The Effect of AAV-PHP.B-GAA on Glycogen Storage in the CNS of GAAKO mice Representative images of PAS-stained sections of the brain (A) and spinal cord (B) from WT, untreated (GAAKO-UT), and AAV-PHP.B-GAA-treated GAAKO mice (GAAKO-AAV). No glycogen accumulation is seen in the glomerular layer in the olfactory bulbs, Purkinje cell layer, the white matter of the cerebellum, and the neuronal and glial cells in the spinal cord. L1, layer 1; L2-3, layer 2-3; G, glial cell; N, neuron; P, Purkinje cell; ML, molecular layer; GL, granular layer; WM, white matter; GM, gray matter. The Effect of AAV-PHP.B-GAA on Glycogen Storage in the Muscles of GAAKO mice Representative images of PAS-stained sections of the muscles from WT, untreated (GAAKO-UT), and AAV-PHP.B-GAA-treated GAAKO mice (GAAKO-AAV). No glycogen accumulation is seen in the heart and tongue. A decrease in the accumulation of glycogen is observed in the gastrocnemius muscle. The black arrows point to the areas of autophagic accumulation in the gastrocnemius muscle. Occasional PAS-positive structures are seen in the diaphragm from AAV-PHP.B-GAA-treated mice. The effect of AAV-mediated gene therapy was also evaluated in GAAKO female mice. The outcome of the therapy was similar to that in GAAKO males (Figure S2). As expected, the levels of creatine kinase (CK) activity were increased in untreated GAAKO mice. In contrast, the enzyme activity was significantly reduced in AAV-treated compared to untreated GAAKO and reached WT levels (Figure S3). Taken together, these data suggest that the AAV-PHP.B-mediated gene delivery of hGAA to GAAKO mice can reverse glycogen accumulation in the CNS (where the pathology was already detectable at the start of therapy) and prevent its further buildup. The immune response to the introduced hGAA is a major concern for the ERT and AAV-mediated gene therapy for Pompe disease. Therefore, we examined the titers of anti-hGAA antibody using ELISA at 9 and 14 weeks after the AAV administration. As shown in Figure S4, anti-hGAA antibodies were not detectable in the plasma from the AAV-treated GAAKO mice 14 weeks following the AAV administration. Thus, the successful transduction was achieved without the induction of neutralizing antibody against hGAA when mice were treated at a young age. In addition, no obvious signs of inflammation were observed by immunostaining with inflammatory marker TNF-α (tumor necrosis factor α) (Figure S5).
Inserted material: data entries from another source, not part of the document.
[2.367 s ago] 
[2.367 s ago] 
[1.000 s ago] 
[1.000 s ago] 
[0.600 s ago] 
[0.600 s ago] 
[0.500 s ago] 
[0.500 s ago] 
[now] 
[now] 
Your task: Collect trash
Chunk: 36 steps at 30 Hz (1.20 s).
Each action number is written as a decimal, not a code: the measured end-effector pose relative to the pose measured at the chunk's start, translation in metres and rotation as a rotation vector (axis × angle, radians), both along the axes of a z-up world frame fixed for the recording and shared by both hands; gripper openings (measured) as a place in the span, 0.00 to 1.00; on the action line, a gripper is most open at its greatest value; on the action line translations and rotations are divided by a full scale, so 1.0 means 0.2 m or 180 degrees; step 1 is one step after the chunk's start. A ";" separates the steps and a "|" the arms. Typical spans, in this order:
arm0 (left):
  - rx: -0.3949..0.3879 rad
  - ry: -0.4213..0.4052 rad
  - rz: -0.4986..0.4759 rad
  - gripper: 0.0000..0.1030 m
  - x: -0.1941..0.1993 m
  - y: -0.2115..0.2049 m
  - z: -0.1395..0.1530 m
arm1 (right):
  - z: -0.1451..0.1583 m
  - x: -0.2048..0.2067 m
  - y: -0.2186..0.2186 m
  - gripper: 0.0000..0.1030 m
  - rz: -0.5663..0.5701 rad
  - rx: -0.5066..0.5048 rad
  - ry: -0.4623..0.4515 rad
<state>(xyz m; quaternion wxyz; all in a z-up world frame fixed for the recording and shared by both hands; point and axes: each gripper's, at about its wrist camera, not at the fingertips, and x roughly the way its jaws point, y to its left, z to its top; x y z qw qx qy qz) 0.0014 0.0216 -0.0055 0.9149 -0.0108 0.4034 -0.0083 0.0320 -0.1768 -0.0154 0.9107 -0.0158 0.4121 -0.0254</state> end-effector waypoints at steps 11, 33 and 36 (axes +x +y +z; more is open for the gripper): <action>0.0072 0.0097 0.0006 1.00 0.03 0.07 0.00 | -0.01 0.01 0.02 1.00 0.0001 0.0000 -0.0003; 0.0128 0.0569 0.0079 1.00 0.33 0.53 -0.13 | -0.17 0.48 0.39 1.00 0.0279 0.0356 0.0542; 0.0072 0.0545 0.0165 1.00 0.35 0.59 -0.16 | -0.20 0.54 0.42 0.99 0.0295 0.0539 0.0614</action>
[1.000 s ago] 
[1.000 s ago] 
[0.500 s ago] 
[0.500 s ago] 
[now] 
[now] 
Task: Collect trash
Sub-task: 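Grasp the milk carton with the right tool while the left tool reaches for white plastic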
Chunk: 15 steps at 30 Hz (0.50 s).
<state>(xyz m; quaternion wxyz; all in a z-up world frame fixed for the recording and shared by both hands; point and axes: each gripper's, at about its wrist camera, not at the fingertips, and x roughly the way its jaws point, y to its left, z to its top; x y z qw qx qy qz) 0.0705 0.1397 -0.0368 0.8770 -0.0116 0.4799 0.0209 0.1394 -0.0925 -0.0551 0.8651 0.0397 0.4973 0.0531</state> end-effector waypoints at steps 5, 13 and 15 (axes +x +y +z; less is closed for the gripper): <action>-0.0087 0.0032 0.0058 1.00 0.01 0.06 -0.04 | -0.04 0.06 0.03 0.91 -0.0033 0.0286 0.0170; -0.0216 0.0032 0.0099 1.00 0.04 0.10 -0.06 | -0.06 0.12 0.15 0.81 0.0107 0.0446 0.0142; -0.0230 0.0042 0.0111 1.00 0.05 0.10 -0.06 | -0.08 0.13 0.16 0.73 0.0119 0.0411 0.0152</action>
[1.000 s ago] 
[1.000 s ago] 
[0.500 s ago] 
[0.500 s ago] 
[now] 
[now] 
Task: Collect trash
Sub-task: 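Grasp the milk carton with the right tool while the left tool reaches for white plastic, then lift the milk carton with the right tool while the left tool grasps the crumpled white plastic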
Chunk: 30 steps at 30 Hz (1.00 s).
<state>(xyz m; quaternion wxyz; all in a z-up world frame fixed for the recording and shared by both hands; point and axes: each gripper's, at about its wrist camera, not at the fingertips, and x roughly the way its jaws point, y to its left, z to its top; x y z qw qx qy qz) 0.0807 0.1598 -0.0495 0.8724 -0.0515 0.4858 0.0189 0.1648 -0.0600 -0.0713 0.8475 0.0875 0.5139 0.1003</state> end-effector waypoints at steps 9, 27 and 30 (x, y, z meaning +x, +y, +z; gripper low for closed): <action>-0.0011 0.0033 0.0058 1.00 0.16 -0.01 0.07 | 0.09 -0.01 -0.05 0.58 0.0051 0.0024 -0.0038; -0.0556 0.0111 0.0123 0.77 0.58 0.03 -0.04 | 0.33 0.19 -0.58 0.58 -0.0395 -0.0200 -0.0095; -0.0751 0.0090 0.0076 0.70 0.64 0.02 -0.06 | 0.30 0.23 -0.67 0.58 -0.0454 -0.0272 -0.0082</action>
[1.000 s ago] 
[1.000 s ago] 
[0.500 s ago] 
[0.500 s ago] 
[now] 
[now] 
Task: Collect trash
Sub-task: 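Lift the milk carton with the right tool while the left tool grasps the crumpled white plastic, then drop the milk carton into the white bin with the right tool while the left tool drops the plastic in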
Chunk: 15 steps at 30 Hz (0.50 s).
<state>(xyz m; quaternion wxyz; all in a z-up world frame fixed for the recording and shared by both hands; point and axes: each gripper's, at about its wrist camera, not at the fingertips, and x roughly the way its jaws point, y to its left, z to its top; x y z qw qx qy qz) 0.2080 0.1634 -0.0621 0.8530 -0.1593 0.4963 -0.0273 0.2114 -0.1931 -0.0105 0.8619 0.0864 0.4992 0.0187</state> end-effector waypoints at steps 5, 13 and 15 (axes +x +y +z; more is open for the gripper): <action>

Prevention of Autophagic Buildup in Skeletal Muscle

The accumulation of autophagic debris in skeletal muscle is a well-established secondary abnormality stemming from the lysosomal dysfunction in Pompe disease.30, 31 As expected, skeletal muscle of untreated GAAKO mice at 4 months of age contained typical autophagic buildup, as shown by immunostaining of isolated muscle fibers with autophagic marker microtubule-associated protein 1A/1B-light chain 3 (LC3) and lysosomal marker lysosomal-associated membrane protein 1 (LAMP1) (Figure 6A, arrows). Remarkably, autophagic buildup was not seen in the fibers from the AAV-treated mice (Figure 6A). Consistent with PAS staining results, the size of lysosomes was manifestly reduced in the AAV-treated muscle, as shown by the dot-like shape of LAMP1-positive structures (Figure 6A). The reduction of autophagic buildup by the AAV treatment was also confirmed by western blotting, showing a marked decrease in the levels of the autophagy markers LC3 and p62 (sequestosome 1 [SQSTM1])32, 33 (Figure 6B). Thus, early intervention prevents the development of detrimental autophagic buildup.
Figure 6

The Effect of AAV-PHP.B-GAA on Autophagy in the Skeletal Muscle of GAAKO Mice

(A) Representative images of single muscle fibers from untreated (GAAKO-UT) and AAV-PHP.B-GAA-treated GAAKO mice (GAAKO-AAV); the fibers were isolated from gastrocnemius muscle and stained with autophagic marker LC3 (green) and lysosomal marker LAMP1 (red). White arrows point to a typical autophagic buildup in myofibers from untreated GAAKO mice. LC3-negative and LAMP1-positive dot-like structures are seen in fibers from GAAKO-AAV; this pattern is a commonly recognized characteristic of the wild-type fibers.85, 86, 87 The size of the lysosomes was measured and represented with the graph. Data represent mean ± SD. ***p < 0.001; n = 30 for GAAKO-UT fibers; n = 50 for GAAKO-AAV fibers. (B) Representative images of western blot analyses of whole-muscle lysates with the indicated antibodies. Consistent with immunostaining results, the levels of LC3 and p62 (SQSTM) (an autophagic substrate) decreased significantly in AAV-PHP.B-GAA-treated gastrocnemius muscle. β-Actin was used as a loading control.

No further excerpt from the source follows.